Problem to solve: Output every line below exactly, please, omitting pictures.

··· Dataset content

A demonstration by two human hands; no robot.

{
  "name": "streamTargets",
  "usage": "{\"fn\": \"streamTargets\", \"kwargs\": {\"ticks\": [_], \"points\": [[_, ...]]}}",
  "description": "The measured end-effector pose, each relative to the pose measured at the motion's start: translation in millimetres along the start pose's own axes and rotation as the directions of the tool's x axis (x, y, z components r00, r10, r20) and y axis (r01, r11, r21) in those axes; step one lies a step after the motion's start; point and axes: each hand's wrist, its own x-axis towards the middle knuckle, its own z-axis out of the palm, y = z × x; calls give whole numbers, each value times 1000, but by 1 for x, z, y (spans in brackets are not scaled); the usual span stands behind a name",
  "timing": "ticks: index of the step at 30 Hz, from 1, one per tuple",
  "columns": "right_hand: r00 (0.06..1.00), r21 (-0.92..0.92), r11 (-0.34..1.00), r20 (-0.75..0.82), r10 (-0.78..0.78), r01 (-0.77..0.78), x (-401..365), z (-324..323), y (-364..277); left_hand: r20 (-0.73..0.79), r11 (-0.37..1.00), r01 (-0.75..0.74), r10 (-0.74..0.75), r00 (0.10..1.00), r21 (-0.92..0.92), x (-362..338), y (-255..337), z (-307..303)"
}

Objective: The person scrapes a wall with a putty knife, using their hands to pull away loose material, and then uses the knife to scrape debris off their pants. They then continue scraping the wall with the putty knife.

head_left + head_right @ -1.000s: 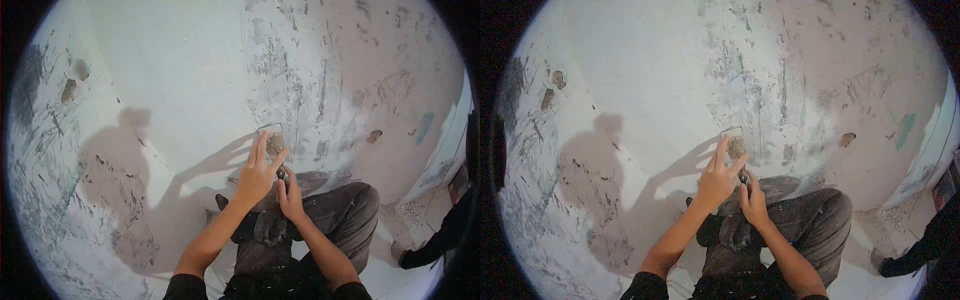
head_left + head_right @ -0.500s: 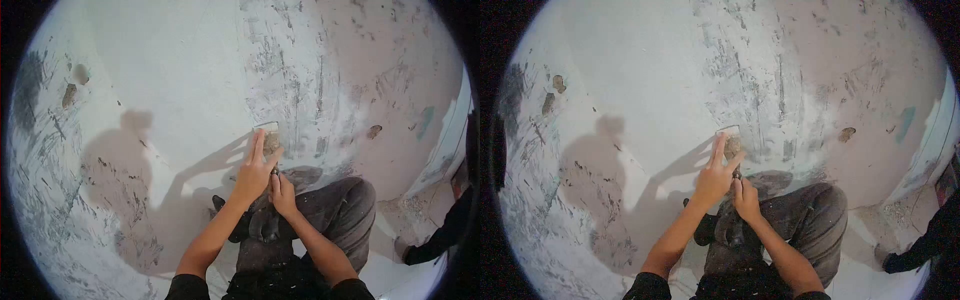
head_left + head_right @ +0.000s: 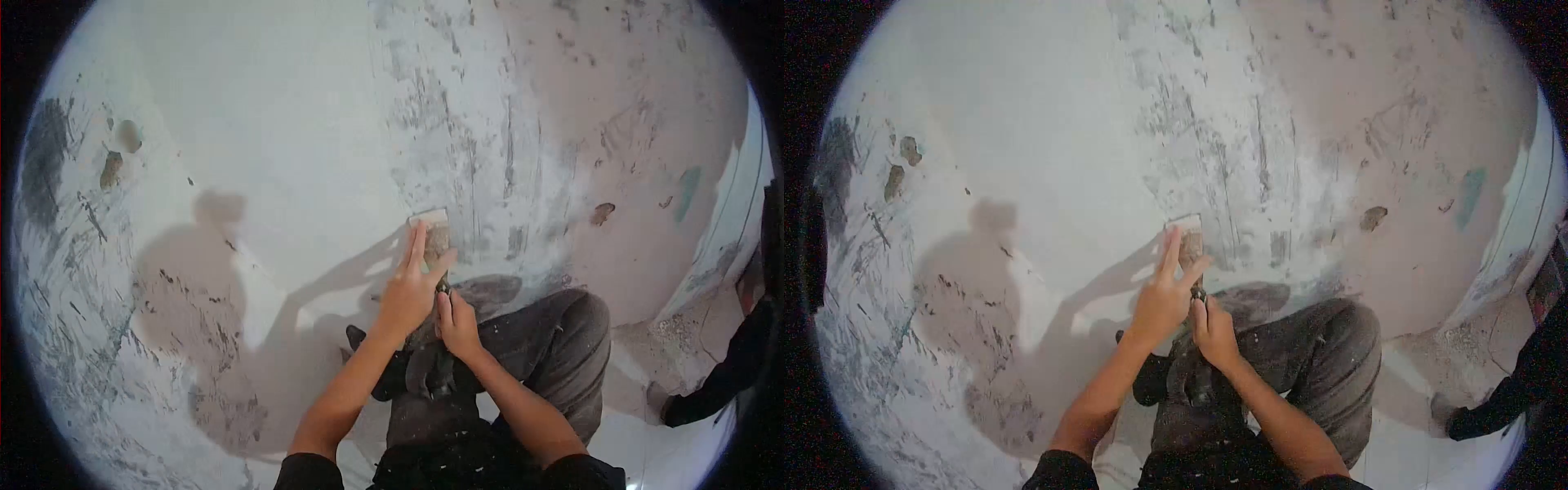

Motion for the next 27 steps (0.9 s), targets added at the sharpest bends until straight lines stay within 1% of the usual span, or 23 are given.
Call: {"fn": "streamTargets", "kwargs": {"ticks": [1,3,7,9,13,15,19,20,21,22,24,25,27], "points": [[1000,22,1000,-4,0,0,0,4,3,12,1000,11,-11,1000,-5,-2,0,-1],[1000,40,999,-27,-5,6,2,12,1,26,1000,-25,25,999,6,1,-3,-6],[999,30,999,-31,-17,18,12,17,-6,39,1000,14,-15,999,18,6,-4,-16],[997,167,983,31,74,-78,11,13,-10,12,999,-39,39,999,25,7,-8,-14],[997,215,975,59,41,-53,13,4,2,39,1000,-5,5,999,14,6,-3,-12],[959,391,881,202,201,-267,9,-3,2,17,999,-34,34,999,-6,2,-2,-6],[950,394,866,185,252,-307,11,2,-2,19,1000,1,-1,1000,-30,1,-1,-1],[984,293,941,93,150,-171,13,7,0,-1,999,-2,2,1000,-41,2,-2,-4],[999,174,984,16,34,-36,15,11,1,-22,999,-4,3,1000,-51,4,-4,-6],[999,177,983,16,39,-41,15,14,1,-16,999,-3,2,1000,-51,5,-6,-9],[997,158,984,-9,83,-81,17,20,0,51,999,-31,31,998,-13,9,-10,-16],[997,161,984,-7,79,-77,17,20,1,67,999,-17,20,998,-38,9,-8,-21],[1000,113,994,0,-16,16,17,14,1,64,999,-20,22,998,-36,8,-8,-20]]}}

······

Answer to the exercise:
A demonstration by two human hands; no robot.

{
  "name": "streamTargets",
  "usage": "{\"fn\": \"streamTargets\", \"kwargs\": {\"ticks\": [_], \"points\": [[_, ...]]}}",
  "description": "The measured end-effector pose, each relative to the pose measured at the motion's start: translation in millimetres along the start pose's own axes and rotation as the directions of the tool's x axis (x, y, z components r00, r10, r20) and y axis (r01, r11, r21) in those axes; step one lies a step after the motion's start; point and axes: each hand's wrist, its own x-axis towards the middle knuckle, its own z-axis out of the palm, y = z × x; calls give whole numbers, each value times 1000, but by 1 for x, z, y (spans in brackets are not scaled); the usual span stands behind a name",
  "timing": "ticks: index of the step at 30 Hz, from 1, one per tuple",
  "columns": "right_hand: r00 (0.06..1.00), r21 (-0.92..0.92), r11 (-0.34..1.00), r20 (-0.75..0.82), r10 (-0.78..0.78), r01 (-0.77..0.78), x (-401..365), z (-324..323), y (-364..277); left_hand: r20 (-0.73..0.79), r11 (-0.37..1.00), r01 (-0.75..0.74), r10 (-0.74..0.75), r00 (0.10..1.00), r21 (-0.92..0.92), x (-362..338), y (-255..337), z (-307..303)"
}

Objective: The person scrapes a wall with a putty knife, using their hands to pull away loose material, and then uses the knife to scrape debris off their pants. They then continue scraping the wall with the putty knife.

head_left + head_right @ -1.000s: 
head_left + head_right @ -0.500s: 
head_left + head_right @ +0.000s: 

Motion for the next 27 steps (0.9 s), targets added at the sharpest bends until straight lines stay within 1% of the usual span, or 23 are given.
Call: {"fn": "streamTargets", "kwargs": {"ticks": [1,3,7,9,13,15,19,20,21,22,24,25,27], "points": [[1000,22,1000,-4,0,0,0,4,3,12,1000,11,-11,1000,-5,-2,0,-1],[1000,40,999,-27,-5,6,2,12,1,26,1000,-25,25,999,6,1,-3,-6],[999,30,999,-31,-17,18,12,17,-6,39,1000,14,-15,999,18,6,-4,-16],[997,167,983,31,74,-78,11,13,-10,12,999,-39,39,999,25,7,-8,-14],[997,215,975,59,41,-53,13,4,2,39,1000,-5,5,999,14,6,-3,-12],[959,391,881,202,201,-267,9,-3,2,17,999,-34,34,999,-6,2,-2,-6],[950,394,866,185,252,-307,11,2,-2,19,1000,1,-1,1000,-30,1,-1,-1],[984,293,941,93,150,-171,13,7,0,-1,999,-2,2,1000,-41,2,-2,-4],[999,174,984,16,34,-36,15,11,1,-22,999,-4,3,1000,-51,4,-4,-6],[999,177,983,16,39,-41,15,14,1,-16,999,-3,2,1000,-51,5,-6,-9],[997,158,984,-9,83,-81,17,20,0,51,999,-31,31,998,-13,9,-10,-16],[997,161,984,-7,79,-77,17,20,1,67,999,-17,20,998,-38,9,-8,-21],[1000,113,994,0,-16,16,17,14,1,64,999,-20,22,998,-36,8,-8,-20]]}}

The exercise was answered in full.